On Friday, November 14, The New School for Social Research’s Schwartz Center for Economic Policy Analysis hosted a conference on the domestic and international consequences of the U.S.-led recession. The event was organized by Economists for Peace and Security, the Charles Leopold Mayer Foundation Initiative for Re-thinking the Economy, and the Levy Economics Institute.
The current crisis of subprime mortgages, mortgage-backed securities, credit derivatives, and failing investment banks is deeper and more severe than any since the New Deal.
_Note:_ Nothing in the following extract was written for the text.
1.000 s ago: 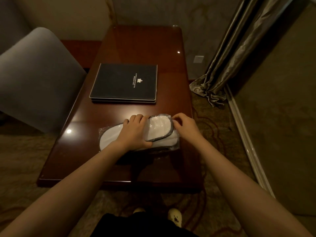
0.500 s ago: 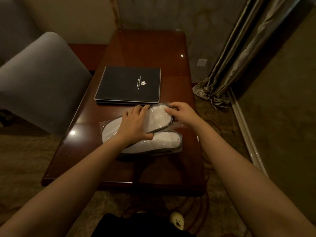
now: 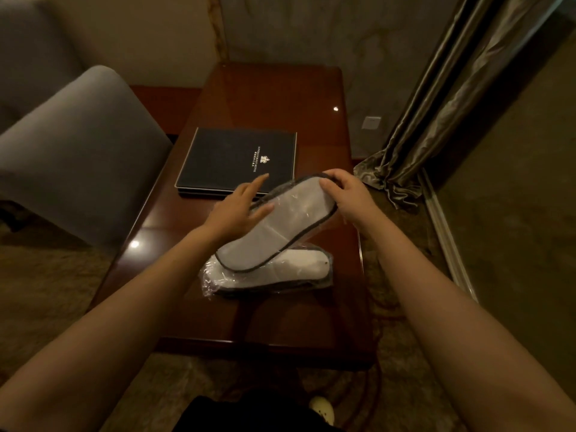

Conference participants discussed how the crisis originated in the United States— the center of the global system—and how cascading problems emerge when the world loses confidence in the system that supports the valuation of the global-reserve currency.
The conference brought together an exceptional international group of close observers of the financial system, including James K. Galbraith, Joseph Stigltiz, Warren Mosler, Allen Sinai, Jeff Madrick, Teresa Ghilarducci, and many others to consider the larger implications for U.S economic policy and for the international financial and monetary system (IFMS).
Panel discussions took an explicit account of the deep political nature of the IFMS and its effect on international security relations and peace in the world. Four specific themes were prominent: the nature of the current crisis; economic policy challenges facing the United States; the design of a new domestic financial architecture; and the blueprint of a new international financial architecture, if and as it becomes needed.